## Exercise goal
Scan the records below for the line containing "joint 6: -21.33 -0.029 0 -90" and the line containing "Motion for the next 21". Copy both, plus every line between, exactly.

(Stored records)
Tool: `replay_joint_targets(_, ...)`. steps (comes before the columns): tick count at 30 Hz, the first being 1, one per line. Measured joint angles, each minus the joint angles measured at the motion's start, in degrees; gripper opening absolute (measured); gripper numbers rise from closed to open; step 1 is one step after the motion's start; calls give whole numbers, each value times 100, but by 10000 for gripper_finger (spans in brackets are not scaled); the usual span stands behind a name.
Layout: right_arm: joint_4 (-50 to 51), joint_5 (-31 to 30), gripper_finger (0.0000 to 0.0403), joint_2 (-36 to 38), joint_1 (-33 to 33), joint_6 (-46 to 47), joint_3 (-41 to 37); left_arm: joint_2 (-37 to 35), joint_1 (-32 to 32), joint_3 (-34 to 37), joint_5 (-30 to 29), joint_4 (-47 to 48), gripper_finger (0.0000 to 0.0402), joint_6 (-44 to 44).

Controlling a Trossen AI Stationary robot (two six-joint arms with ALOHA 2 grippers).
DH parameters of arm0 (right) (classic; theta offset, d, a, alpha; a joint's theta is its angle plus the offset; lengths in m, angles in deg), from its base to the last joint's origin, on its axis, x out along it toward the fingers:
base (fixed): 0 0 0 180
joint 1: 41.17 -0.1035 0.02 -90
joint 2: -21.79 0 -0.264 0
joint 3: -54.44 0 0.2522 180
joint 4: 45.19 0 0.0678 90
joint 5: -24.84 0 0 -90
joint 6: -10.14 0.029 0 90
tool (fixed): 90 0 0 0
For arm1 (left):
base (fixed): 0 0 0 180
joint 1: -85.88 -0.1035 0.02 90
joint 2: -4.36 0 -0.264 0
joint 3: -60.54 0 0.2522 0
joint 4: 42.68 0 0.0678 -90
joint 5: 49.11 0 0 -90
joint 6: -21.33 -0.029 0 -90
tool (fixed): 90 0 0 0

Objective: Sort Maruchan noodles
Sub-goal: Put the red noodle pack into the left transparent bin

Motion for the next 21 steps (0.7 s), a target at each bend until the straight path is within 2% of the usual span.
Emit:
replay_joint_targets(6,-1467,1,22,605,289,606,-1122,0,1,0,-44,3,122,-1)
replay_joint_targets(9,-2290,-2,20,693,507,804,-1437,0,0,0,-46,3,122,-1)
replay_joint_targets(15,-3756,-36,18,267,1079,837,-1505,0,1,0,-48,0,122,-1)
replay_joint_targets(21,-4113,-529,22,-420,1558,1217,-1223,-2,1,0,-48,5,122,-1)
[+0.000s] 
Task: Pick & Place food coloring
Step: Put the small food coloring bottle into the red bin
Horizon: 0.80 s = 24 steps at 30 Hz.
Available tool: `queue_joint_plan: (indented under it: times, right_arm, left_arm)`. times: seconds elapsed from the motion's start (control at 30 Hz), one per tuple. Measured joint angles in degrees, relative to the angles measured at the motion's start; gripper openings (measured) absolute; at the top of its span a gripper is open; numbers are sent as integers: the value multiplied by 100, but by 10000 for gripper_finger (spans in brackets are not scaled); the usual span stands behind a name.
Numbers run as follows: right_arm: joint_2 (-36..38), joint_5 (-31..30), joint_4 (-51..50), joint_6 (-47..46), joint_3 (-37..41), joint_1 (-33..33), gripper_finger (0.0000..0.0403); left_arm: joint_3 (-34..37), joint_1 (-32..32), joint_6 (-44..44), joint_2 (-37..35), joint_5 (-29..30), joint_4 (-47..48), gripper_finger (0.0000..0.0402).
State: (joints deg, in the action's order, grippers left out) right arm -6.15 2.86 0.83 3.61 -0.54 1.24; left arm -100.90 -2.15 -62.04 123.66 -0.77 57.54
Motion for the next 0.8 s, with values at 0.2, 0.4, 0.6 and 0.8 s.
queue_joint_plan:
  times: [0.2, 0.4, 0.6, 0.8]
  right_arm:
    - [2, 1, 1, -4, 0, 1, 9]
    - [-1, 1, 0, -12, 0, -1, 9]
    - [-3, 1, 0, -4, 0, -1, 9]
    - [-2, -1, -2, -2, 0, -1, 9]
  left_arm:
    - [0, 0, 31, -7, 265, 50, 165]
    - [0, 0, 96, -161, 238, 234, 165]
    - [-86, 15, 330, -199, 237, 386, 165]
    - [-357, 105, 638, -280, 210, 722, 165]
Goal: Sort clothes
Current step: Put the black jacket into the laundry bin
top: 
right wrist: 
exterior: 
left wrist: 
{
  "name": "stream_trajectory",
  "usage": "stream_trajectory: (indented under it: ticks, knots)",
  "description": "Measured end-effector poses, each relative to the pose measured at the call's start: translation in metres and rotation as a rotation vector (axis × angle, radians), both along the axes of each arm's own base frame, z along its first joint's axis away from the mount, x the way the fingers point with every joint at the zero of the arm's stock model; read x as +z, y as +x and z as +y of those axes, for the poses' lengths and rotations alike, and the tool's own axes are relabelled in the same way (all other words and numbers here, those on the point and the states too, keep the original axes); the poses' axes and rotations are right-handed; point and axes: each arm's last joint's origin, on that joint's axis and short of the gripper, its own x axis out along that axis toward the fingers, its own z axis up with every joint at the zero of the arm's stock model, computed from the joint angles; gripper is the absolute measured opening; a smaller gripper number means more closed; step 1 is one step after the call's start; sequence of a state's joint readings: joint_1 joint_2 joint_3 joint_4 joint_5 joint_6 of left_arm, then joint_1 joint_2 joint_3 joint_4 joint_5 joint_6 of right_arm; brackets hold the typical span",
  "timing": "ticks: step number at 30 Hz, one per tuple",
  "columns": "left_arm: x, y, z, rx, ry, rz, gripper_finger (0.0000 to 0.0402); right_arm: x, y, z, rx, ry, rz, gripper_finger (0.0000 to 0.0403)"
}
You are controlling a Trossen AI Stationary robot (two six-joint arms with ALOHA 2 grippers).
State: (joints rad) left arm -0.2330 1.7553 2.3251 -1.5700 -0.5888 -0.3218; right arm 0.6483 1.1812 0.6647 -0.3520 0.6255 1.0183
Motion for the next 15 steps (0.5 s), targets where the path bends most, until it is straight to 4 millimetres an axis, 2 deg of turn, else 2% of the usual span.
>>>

## Answer for this exercise
joint 6: -21.33 -0.029 0 -90
tool (fixed): 90 0 0 0

Objective: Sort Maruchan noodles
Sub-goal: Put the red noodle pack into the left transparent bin

Motion for the next 21 steps (0.7 s), a target at each bend until the straight path is within 2% of the usual span.

What this exercise needed has been supplied.